Excerpted data:
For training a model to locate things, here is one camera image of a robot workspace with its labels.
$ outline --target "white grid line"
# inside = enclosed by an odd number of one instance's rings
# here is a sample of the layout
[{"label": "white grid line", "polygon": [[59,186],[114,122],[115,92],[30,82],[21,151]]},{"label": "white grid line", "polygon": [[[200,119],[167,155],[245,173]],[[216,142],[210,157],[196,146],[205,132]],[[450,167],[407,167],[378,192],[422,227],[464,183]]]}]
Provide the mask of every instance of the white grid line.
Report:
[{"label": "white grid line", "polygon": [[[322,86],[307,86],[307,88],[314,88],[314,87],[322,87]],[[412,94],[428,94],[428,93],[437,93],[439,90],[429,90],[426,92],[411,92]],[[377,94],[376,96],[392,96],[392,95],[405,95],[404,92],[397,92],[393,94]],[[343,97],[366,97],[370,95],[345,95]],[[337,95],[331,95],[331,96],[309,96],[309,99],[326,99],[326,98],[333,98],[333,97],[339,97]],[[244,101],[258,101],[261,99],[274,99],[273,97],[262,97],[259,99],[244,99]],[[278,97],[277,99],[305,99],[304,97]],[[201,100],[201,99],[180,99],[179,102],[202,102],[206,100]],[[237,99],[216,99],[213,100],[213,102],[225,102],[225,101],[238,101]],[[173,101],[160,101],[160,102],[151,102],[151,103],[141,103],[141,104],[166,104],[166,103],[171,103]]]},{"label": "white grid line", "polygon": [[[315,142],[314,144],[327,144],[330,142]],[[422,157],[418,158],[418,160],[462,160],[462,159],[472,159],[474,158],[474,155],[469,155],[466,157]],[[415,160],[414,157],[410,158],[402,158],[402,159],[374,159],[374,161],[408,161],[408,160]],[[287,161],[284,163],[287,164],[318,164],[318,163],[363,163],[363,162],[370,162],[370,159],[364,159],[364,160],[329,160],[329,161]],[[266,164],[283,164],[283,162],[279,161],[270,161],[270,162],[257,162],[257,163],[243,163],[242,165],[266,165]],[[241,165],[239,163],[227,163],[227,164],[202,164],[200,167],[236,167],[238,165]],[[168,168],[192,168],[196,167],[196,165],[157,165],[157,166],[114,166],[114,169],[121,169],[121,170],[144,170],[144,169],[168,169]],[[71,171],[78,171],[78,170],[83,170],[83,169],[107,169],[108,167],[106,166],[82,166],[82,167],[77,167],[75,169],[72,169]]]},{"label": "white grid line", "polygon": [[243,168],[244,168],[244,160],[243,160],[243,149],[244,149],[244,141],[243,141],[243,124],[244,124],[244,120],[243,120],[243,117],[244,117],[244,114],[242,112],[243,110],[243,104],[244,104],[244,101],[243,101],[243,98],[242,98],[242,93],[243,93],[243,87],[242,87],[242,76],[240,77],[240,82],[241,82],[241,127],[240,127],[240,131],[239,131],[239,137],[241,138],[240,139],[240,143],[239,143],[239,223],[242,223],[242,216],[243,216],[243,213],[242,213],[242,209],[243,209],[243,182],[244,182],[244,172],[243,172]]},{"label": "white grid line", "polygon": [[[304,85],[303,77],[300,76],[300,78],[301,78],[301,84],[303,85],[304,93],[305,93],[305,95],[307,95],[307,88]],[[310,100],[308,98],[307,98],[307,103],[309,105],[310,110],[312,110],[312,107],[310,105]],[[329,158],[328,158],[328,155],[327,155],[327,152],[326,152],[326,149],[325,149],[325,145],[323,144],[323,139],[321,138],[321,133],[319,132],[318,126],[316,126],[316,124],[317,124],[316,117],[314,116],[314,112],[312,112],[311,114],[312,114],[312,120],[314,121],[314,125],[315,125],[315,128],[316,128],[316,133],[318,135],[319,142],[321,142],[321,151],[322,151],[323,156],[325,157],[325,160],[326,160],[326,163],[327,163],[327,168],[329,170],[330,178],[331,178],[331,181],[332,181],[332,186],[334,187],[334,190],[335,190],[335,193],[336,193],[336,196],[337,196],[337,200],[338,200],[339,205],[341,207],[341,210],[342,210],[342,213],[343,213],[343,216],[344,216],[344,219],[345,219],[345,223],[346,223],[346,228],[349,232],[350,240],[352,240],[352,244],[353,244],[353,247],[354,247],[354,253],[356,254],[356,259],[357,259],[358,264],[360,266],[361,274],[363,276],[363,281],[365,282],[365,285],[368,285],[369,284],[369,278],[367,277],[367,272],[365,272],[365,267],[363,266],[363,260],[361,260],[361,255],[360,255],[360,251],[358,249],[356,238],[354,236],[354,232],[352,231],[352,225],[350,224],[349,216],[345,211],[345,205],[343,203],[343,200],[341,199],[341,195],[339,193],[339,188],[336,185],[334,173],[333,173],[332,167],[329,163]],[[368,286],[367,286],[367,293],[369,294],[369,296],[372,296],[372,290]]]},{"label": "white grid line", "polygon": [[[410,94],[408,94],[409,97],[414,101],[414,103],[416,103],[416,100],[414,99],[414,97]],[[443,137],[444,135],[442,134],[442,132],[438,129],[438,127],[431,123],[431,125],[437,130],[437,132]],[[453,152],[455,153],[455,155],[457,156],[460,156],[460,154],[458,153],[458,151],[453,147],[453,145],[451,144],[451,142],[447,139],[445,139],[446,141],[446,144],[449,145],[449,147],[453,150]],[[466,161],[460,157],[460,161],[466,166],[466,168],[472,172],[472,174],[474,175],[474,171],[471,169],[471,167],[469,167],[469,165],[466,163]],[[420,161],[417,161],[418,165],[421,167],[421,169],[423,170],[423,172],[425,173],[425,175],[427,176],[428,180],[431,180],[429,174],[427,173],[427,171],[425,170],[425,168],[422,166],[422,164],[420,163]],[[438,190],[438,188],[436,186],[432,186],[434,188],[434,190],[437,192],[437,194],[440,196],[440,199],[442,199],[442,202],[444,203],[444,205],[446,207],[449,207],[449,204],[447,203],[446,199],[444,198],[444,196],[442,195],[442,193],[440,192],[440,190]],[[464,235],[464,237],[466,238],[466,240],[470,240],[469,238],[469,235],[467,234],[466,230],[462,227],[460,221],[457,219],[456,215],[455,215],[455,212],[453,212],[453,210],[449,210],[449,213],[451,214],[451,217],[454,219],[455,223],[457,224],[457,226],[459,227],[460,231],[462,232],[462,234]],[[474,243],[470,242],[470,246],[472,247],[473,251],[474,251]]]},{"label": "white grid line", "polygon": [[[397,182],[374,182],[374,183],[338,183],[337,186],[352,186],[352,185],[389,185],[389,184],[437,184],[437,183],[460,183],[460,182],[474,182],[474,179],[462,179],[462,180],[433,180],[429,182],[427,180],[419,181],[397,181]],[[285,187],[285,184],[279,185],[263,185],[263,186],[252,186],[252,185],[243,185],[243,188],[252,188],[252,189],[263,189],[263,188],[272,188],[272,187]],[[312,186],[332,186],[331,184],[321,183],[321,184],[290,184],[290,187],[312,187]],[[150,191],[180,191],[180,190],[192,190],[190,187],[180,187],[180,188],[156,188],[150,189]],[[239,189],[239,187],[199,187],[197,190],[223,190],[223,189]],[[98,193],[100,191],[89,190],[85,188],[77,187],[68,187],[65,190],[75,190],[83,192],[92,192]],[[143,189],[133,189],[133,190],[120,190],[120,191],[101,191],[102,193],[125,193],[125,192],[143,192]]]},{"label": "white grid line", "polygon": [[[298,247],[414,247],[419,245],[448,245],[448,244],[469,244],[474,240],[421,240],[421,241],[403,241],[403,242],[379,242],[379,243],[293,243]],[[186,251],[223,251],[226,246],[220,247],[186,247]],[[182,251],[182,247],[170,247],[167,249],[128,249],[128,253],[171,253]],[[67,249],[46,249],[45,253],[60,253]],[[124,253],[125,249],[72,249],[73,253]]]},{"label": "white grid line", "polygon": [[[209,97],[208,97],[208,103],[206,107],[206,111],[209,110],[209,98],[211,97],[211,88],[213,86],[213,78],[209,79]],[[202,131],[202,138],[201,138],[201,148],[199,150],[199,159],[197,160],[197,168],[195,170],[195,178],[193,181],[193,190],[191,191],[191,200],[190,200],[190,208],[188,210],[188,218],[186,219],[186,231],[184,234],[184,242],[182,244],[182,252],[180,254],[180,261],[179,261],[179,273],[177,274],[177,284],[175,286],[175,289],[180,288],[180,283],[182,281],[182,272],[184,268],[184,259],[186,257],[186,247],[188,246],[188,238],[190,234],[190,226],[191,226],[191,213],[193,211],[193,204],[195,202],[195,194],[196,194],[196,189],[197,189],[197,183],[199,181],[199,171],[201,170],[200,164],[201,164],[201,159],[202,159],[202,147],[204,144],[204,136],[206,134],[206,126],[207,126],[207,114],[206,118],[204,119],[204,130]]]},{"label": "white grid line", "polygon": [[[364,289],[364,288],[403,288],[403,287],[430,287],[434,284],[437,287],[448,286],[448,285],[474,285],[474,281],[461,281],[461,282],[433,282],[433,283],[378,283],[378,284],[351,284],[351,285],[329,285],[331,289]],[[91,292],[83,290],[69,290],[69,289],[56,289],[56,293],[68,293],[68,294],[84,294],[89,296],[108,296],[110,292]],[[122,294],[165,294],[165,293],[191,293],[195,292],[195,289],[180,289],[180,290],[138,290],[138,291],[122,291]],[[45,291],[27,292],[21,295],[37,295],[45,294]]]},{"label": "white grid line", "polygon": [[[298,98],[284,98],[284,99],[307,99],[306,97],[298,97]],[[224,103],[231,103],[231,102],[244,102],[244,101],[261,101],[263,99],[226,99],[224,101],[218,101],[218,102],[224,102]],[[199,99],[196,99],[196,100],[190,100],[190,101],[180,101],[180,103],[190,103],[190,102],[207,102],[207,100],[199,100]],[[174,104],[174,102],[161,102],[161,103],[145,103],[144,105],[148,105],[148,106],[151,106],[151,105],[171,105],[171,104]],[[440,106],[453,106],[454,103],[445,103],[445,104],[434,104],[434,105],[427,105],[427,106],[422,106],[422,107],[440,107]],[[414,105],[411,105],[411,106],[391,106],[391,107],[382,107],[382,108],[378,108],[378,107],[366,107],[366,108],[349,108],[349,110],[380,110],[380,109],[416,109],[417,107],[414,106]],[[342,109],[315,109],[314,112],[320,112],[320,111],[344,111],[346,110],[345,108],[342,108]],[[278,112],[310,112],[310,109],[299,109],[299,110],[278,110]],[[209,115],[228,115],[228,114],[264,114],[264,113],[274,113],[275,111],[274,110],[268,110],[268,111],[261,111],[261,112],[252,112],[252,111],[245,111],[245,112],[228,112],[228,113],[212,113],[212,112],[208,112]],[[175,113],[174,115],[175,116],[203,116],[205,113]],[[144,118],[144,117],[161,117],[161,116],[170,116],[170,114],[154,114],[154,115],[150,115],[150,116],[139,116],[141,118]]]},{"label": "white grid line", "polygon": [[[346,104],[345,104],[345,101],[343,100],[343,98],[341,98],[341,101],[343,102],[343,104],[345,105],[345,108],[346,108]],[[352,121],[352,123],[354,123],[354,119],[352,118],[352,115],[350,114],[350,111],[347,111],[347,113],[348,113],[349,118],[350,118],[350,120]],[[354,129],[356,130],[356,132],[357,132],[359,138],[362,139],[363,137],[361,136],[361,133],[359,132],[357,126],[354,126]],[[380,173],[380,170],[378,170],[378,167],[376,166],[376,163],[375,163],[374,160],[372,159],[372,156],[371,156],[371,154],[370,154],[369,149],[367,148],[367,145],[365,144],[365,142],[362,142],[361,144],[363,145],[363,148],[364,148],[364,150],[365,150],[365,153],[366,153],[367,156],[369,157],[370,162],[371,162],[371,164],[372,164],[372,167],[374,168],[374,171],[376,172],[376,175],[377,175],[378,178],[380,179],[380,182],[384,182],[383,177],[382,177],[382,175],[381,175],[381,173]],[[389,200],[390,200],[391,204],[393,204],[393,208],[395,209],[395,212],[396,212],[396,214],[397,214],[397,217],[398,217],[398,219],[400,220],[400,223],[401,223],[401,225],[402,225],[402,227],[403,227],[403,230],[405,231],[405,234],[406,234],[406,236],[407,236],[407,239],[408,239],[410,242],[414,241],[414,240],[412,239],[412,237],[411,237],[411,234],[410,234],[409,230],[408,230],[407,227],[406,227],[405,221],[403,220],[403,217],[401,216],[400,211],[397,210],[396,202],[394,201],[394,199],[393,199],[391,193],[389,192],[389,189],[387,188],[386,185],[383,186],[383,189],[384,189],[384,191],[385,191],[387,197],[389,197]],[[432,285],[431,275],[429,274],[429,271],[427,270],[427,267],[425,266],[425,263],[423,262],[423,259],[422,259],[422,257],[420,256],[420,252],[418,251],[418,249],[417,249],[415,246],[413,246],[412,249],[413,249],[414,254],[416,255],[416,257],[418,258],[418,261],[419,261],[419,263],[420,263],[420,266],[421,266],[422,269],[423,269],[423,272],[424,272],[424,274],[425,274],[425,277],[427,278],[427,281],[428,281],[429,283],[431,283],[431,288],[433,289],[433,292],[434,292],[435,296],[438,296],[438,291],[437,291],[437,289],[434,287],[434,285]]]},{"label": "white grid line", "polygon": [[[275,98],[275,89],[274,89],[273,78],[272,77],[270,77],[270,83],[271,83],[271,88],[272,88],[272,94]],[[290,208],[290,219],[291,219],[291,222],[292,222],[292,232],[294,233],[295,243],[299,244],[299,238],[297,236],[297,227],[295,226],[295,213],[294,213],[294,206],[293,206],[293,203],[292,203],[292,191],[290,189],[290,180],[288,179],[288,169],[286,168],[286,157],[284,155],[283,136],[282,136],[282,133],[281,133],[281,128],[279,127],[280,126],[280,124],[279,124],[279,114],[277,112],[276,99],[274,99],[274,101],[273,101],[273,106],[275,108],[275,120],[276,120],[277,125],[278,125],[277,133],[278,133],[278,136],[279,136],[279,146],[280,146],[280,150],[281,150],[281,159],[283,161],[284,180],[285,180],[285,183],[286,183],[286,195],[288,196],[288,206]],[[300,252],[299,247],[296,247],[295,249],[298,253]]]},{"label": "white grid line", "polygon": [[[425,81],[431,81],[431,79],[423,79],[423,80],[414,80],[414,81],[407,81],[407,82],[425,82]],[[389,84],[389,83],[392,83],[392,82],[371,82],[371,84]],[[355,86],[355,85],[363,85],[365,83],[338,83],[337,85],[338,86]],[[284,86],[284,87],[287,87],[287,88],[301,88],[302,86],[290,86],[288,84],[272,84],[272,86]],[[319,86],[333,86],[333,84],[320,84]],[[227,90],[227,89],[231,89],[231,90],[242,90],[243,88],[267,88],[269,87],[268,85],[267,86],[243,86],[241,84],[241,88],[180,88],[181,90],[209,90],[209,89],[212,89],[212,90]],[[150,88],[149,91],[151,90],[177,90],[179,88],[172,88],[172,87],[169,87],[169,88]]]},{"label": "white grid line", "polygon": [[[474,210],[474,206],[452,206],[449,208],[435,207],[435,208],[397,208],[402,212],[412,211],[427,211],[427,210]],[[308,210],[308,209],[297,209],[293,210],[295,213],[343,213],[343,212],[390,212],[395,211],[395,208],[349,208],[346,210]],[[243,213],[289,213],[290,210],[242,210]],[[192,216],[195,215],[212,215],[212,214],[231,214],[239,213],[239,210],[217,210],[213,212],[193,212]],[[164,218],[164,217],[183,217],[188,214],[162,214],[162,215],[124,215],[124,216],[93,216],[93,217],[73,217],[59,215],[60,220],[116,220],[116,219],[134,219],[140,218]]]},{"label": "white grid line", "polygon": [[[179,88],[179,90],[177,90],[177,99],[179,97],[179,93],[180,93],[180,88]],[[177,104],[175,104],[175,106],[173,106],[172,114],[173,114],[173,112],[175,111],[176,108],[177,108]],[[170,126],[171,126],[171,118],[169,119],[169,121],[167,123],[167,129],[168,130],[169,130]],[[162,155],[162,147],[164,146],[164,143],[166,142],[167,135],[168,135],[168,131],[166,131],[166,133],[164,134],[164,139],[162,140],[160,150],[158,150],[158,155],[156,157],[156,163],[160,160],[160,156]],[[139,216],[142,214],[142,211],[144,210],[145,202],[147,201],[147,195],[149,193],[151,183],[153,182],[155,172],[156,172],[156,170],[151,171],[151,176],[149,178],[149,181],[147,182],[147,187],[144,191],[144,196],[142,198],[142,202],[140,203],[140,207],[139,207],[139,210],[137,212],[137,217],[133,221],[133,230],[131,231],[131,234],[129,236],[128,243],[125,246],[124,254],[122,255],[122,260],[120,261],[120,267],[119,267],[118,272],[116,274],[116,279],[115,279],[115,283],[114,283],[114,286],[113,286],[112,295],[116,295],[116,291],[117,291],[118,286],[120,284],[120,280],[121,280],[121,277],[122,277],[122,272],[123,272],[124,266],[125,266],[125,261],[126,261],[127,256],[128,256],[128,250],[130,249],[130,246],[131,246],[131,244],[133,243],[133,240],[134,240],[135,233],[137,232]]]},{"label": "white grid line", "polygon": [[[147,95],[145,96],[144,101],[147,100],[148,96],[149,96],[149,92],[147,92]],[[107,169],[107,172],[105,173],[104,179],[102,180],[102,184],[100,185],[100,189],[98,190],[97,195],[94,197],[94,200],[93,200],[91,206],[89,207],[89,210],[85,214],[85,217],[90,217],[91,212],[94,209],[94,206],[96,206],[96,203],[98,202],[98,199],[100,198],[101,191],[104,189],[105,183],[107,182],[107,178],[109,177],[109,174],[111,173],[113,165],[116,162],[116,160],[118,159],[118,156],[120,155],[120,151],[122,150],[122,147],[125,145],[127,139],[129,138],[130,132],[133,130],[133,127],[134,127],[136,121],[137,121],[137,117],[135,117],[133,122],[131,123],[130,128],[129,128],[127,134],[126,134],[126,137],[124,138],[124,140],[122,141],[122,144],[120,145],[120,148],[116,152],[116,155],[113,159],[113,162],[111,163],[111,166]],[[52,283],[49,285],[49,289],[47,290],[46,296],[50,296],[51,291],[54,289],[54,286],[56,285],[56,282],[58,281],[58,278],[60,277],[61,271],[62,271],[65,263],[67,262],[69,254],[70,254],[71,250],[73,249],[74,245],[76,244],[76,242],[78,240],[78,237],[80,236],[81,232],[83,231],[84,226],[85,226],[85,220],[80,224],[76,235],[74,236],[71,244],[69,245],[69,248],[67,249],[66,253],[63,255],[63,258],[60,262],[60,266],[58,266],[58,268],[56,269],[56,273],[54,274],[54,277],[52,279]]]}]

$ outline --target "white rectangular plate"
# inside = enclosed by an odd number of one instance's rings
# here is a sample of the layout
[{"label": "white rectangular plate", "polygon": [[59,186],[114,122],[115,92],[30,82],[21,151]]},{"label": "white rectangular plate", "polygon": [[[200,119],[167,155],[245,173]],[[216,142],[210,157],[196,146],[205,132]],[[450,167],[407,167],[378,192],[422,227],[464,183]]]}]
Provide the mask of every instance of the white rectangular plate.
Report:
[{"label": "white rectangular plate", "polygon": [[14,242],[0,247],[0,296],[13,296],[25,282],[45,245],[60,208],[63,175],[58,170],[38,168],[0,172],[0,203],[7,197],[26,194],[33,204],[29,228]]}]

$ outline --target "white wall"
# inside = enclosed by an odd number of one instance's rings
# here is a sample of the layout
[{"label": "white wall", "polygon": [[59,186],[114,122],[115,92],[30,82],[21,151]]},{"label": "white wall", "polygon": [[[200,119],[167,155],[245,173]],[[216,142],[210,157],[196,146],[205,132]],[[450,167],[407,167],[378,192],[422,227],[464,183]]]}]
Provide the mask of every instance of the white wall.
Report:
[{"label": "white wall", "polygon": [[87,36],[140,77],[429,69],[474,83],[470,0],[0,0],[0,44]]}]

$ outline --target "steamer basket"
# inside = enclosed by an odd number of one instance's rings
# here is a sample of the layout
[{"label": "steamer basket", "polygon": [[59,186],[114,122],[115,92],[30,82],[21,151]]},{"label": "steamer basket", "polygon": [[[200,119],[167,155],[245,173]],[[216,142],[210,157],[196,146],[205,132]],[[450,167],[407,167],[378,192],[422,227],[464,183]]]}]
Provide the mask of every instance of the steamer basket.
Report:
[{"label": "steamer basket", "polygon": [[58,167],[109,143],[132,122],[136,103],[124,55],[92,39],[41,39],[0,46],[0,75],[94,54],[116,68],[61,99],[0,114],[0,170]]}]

Exercise details: Please show every line of the material that contains the string "Provide".

Response to this exercise:
Provide the mask of every instance of the white grid line.
Provide the mask of every instance of the white rectangular plate.
Provide the mask of every instance of the white wall.
Provide the mask of every instance of the steamer basket.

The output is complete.